Corriere della Sera - La Lettura

Che sul Piave salvò l’Italia

La generazion­e in bianco e nero

- Di MARCO SCARDIGLI

Il ricordo della Grande guerra è vivo. Le canzoni degli alpini, Redipuglia, i monumenti ai caduti, il 4 novembre sono un filo di memoria che ci unisce ancora a quegli anni drammatici. Vi appartengo­no anche i «ragazzi del ’99», termine che nel linguaggio comune è diventato sinonimo di entusiasmo, impegno e freschezza. Per comprender­e chi fossero dobbiamo tornare indietro di cent’anni. Era l’autunno 1917 quando reparti austro-tedeschi attaccaron­o le posizioni italiane presso Caporetto, creando una crepa nella diga di trincee che andava da Monfalcone al Trentino. La crepa poi divenne una falla e infine un disastro. Dopo oltre due anni di lotta massacrant­e che aveva stritolato fiducia e speranze, il fronte italiano si sfasciò e cominciò una disperata ritirata attraverso il Friuli e il Veneto; quando si arrestò finalmente sul fiume Piave, cominciò un’altra guerra.

Sostituito il duro e anziano comandante in capo Luigi Cadorna con il più giovane Armando Diaz, le ostilità presero un altro corso: più attenzione alle esigenze fisiche e psicologic­he del soldato, miglior armamento e dottrine militari più consone alla guerra moderna. Ma soprattutt­o sul Piave cambiò la percezione del conflitto: una propaganda finalmente efficace fece capire ai soldati che era in gioco la salvezza della patria e li convinse che l’intera nazione era al loro fianco, partecipe degli sforzi e dei sacrifici. Di questo nuovo sentimento furono simbolo i giovani della leva del 1899, che arrivarono in linea proprio sul Piave appena compiuti i 18 anni, o perfino prima. Non erano studentell­i imberbi, poco più che bambini: erano in maggioranz­a contadini e nelle campagne di allora, a quell’età, si era uomini fatti. Il carattere che li rese speciali e degni di memoria è che giunsero nelle trincee in massa, per ripianare gli enormi vuoti lasciati dal disastro di Caporetto. Tanta gioventù buttata nella fornace delle trincee ebbe un effetto straordina­riamente benefico sui veterani precocemen­te invecchiat­i nella guerra del Carso e usurati dalla ritirata: giovani inesperti a cui offrire sostegno e aiuto e che in cambio portavano freschezza ed entusiasmo.
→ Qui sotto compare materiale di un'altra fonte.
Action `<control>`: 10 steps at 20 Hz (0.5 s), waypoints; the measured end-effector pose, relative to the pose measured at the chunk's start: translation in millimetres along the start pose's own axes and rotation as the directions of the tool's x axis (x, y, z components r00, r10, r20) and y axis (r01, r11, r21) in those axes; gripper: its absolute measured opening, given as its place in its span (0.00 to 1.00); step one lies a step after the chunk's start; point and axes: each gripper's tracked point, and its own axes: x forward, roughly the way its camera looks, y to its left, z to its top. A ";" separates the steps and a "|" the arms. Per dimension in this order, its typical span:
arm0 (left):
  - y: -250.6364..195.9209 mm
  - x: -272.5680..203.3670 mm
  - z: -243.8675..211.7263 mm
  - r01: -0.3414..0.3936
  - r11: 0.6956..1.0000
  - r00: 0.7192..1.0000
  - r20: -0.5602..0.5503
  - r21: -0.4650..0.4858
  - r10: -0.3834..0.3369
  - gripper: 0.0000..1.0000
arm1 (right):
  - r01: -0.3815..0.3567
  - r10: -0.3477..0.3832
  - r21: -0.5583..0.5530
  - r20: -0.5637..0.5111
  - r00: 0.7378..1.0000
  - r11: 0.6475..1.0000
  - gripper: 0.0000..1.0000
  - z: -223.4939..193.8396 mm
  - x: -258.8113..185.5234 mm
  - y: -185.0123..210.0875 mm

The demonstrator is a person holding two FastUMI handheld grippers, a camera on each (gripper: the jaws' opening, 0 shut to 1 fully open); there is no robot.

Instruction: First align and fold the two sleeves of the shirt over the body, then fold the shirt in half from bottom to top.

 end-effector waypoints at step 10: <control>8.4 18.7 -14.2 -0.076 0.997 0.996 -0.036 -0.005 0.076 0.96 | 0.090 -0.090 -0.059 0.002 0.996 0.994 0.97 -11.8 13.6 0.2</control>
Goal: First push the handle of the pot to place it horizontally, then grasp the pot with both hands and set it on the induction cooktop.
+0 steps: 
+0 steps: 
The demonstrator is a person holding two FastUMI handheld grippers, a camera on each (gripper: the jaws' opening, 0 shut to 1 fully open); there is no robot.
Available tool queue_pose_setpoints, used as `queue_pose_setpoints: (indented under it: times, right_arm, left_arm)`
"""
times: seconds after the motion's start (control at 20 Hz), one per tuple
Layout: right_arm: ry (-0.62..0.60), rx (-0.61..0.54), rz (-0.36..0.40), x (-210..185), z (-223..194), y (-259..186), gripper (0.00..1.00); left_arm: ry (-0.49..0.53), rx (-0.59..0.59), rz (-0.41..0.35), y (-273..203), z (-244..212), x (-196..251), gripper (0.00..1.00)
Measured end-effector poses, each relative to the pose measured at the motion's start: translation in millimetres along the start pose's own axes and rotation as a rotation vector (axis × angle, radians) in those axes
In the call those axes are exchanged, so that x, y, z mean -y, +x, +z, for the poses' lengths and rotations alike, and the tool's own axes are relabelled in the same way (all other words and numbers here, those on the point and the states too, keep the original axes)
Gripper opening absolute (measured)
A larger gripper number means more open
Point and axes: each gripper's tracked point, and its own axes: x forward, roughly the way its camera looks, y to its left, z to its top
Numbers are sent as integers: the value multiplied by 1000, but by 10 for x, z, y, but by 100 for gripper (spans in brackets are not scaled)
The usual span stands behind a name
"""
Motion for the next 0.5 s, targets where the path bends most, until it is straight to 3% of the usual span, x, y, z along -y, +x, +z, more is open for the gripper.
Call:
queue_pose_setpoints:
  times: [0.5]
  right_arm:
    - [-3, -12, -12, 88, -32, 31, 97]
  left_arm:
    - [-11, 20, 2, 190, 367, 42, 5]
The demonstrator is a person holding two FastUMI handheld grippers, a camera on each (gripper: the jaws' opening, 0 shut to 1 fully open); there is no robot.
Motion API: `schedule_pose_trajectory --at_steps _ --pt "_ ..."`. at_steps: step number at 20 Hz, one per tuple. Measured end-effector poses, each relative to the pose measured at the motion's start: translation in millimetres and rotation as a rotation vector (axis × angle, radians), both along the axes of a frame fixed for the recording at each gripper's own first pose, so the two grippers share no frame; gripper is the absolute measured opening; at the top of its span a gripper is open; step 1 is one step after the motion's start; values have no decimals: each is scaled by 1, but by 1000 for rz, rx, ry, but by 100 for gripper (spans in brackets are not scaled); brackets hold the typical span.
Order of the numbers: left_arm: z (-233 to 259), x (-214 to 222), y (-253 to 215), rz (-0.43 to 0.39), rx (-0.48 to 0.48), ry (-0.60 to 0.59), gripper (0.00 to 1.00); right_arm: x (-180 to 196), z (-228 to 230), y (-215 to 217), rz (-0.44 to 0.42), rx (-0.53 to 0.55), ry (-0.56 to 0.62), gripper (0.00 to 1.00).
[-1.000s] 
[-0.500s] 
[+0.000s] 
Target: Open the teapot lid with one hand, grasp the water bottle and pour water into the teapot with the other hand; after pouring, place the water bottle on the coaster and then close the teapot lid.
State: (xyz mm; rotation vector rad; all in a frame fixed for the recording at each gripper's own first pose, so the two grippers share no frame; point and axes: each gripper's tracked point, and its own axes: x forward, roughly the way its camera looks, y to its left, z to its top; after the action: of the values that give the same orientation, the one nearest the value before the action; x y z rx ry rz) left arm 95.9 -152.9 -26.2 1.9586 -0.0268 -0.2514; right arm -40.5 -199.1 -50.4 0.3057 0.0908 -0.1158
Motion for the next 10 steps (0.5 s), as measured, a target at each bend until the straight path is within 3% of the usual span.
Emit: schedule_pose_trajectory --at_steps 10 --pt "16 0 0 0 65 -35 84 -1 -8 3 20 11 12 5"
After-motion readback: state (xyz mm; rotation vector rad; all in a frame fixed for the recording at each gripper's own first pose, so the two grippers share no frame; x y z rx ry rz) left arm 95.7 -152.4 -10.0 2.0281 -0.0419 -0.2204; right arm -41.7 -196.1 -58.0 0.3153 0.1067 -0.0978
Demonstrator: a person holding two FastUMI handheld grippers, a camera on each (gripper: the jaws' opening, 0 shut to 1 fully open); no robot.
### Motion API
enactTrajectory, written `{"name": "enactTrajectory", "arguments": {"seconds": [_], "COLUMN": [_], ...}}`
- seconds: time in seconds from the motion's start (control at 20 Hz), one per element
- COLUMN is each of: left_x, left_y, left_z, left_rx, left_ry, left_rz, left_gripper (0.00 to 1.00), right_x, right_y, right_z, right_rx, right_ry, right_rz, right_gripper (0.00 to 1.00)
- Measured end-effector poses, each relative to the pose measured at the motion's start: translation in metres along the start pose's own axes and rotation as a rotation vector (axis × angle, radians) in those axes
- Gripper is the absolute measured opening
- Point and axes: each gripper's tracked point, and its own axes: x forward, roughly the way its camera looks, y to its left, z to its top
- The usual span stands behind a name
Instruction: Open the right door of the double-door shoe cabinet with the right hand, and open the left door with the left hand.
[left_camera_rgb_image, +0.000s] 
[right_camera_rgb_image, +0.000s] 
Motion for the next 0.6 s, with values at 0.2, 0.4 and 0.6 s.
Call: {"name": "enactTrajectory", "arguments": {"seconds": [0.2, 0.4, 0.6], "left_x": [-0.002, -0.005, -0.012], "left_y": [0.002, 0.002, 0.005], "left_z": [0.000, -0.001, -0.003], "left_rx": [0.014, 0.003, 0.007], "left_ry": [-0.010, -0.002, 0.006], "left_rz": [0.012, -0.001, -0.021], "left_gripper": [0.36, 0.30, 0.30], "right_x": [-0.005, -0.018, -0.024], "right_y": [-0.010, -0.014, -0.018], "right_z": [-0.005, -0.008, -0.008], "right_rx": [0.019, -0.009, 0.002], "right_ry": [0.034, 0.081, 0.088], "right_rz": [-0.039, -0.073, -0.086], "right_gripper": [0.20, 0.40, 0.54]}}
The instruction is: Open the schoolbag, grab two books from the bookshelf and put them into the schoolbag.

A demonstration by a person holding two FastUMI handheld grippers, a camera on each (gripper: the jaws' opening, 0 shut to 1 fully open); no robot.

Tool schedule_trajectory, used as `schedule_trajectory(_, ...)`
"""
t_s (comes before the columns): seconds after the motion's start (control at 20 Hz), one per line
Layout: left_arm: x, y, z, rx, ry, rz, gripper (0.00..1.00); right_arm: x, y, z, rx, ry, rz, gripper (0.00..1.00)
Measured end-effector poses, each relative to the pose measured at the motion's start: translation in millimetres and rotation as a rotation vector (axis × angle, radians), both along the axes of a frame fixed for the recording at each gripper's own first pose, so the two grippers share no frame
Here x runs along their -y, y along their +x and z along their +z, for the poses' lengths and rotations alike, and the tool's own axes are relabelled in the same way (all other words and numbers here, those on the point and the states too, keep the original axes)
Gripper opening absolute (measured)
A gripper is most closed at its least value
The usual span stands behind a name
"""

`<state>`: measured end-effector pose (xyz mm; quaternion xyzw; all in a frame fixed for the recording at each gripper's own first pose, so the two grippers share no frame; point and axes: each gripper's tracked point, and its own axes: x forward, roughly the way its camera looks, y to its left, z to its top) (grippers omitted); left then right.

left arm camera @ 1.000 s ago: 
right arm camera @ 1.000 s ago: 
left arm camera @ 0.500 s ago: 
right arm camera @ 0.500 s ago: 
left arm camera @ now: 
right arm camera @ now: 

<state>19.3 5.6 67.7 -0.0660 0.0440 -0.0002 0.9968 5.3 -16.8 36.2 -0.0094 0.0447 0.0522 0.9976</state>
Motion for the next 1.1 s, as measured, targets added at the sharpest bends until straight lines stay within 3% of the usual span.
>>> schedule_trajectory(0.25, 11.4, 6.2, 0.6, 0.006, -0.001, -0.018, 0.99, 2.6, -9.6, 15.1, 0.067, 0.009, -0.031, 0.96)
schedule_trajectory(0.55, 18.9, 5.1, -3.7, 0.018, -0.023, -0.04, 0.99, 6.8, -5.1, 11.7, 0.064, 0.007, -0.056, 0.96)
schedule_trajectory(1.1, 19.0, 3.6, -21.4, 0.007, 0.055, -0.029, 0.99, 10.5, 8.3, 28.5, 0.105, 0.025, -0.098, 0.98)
Così assieme al cambio di comando, alla sensazione di combattere per difendere la propria casa e all’arrivo di aiuti in uomini e materiali dai Paesi alleati, i ragazzi del ’99 rappresent­arono uno dei capisaldi attorno ai quali si stabilì una rinnovata volontà di combattere che portò prima a fermare l’offensiva nemica e poi a contrattac­care vittoriosa­mente giungendo alla fine della guerra.